==== COLLECTED DATA ====
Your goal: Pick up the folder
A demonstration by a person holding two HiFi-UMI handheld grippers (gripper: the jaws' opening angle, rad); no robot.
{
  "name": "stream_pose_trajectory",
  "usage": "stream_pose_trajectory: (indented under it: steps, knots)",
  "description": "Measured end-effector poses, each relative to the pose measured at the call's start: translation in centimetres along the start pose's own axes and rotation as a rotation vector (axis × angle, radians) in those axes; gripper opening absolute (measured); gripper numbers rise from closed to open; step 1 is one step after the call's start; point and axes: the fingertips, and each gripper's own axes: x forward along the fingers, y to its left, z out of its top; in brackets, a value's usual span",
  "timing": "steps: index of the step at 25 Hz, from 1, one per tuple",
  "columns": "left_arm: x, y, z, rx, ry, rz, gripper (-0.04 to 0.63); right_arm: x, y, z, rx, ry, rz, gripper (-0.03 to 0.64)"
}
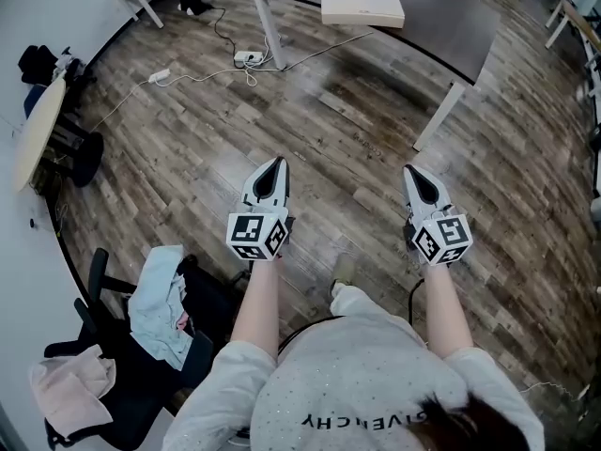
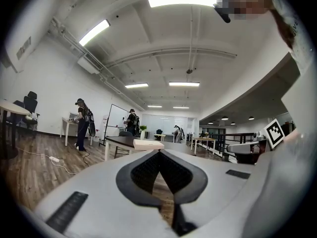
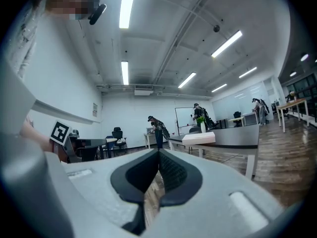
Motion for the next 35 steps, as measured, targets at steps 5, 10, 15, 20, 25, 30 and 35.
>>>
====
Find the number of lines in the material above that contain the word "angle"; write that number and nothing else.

RESPONSE TO THIS EXERCISE = 2